▸ **Problem requirements**
Give back the lines below verbatim, omitting all pictures.

Information shown START

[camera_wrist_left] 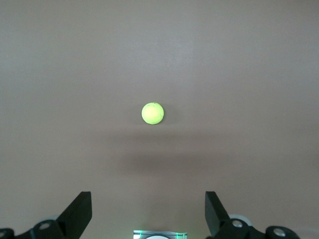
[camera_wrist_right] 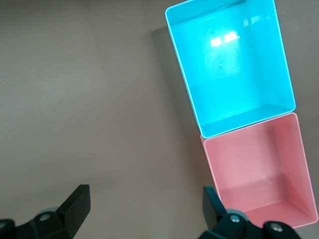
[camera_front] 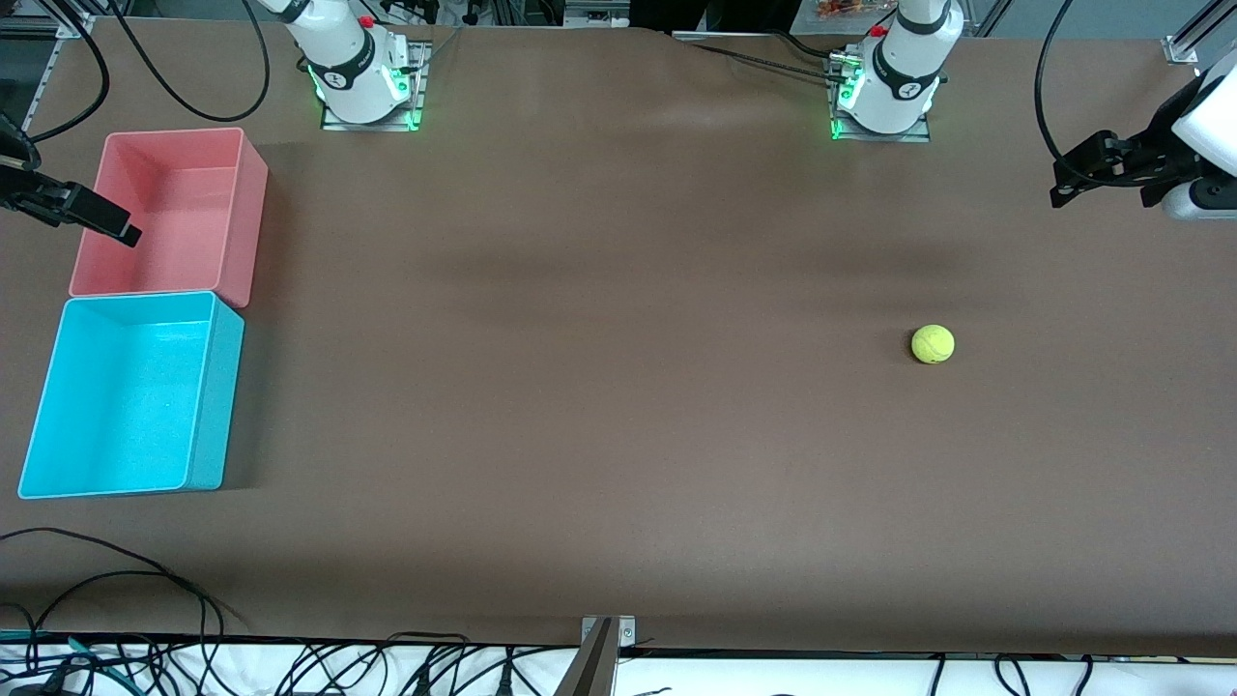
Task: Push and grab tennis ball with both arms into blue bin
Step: 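Move the left gripper down beside the tennis ball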
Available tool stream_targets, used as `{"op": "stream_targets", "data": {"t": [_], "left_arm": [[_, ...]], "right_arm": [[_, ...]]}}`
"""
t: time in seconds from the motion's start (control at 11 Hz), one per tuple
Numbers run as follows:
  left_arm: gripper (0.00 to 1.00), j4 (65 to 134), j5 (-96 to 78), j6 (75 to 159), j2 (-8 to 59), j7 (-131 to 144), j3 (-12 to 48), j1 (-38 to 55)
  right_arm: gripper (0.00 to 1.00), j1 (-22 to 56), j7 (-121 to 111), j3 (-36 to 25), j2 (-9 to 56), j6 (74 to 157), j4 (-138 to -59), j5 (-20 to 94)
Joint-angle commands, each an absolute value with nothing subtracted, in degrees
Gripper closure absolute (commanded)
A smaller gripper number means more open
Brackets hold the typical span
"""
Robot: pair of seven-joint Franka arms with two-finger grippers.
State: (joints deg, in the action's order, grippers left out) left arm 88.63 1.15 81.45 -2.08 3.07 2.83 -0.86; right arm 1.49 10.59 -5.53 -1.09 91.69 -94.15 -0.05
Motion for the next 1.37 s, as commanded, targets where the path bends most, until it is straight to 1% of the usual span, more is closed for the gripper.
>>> {"op": "stream_targets", "data": {"t": [0.0,0.18,0.27,0.46,0.55,0.64,1.28], "left_arm": [[0.0,97.6,2.4,87.2,-7.7,3.3,3.1,-2.6],[0.0,106.0,2.5,93.7,-9.7,3.3,3.2,-2.8],[0.0,107.8,2.5,95.1,-10.7,3.3,3.2,-2.9],[0.0,108.5,2.6,97.4,-9.1,3.2,3.2,-3.0],[0.0,108.4,2.6,97.2,-6.4,2.6,3.2,-3.0],[0.0,109.2,2.6,97.2,-5.4,3.1,3.3,-3.0],[0.0,114.6,1.8,98.8,-4.3,2.5,3.3,-3.4]], "right_arm": [[0.0,1.5,10.2,-5.9,-0.7,91.1,-92.7,-0.1],[0.0,1.6,10.3,-5.8,-0.7,91.1,-92.7,-0.1],[0.0,1.6,10.1,-5.8,-0.7,91.0,-92.7,-0.1],[0.0,1.6,10.1,-5.8,-0.7,91.0,-92.7,-0.1],[0.0,1.6,10.1,-5.8,-0.7,91.0,-92.7,-0.1],[0.0,1.6,10.1,-5.8,-0.7,91.0,-92.7,-0.1],[0.0,1.6,10.1,-5.8,-0.7,91.0,-92.7,-0.1]]}}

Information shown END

▸ **Your solution**
[camera_wrist_left] 
[camera_wrist_right] 
[camera_front] 
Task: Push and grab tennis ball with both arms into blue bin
Step: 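Move the left gripper down beside the tennis ball
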Available tool stream_targets, used as `{"op": "stream_targets", "data": {"t": [_], "left_arm": [[_, ...]], "right_arm": [[_, ...]]}}`
"""
t: time in seconds from the motion's start (control at 11 Hz), one per tuple
Numbers run as follows:
  left_arm: gripper (0.00 to 1.00), j4 (65 to 134), j5 (-96 to 78), j6 (75 to 159), j2 (-8 to 59), j7 (-131 to 144), j3 (-12 to 48), j1 (-38 to 55)
  right_arm: gripper (0.00 to 1.00), j1 (-22 to 56), j7 (-121 to 111), j3 (-36 to 25), j2 (-9 to 56), j6 (74 to 157), j4 (-138 to -59), j5 (-20 to 94)
Joint-angle commands, each an absolute value with nothing subtracted, in degrees
Gripper closure absolute (commanded)
A smaller gripper number means more open
Brackets hold the typical span
"""
Robot: pair of seven-joint Franka arms with two-finger grippers.
State: (joints deg, in the action's order, grippers left out) left arm 88.63 1.15 81.45 -2.08 3.07 2.83 -0.86; right arm 1.49 10.59 -5.53 -1.09 91.69 -94.15 -0.05
Motion for the next 1.37 s, as commanded, targets where the path bends most, until it is straight to 1% of the usual span, more is closed for the gripper.
>>> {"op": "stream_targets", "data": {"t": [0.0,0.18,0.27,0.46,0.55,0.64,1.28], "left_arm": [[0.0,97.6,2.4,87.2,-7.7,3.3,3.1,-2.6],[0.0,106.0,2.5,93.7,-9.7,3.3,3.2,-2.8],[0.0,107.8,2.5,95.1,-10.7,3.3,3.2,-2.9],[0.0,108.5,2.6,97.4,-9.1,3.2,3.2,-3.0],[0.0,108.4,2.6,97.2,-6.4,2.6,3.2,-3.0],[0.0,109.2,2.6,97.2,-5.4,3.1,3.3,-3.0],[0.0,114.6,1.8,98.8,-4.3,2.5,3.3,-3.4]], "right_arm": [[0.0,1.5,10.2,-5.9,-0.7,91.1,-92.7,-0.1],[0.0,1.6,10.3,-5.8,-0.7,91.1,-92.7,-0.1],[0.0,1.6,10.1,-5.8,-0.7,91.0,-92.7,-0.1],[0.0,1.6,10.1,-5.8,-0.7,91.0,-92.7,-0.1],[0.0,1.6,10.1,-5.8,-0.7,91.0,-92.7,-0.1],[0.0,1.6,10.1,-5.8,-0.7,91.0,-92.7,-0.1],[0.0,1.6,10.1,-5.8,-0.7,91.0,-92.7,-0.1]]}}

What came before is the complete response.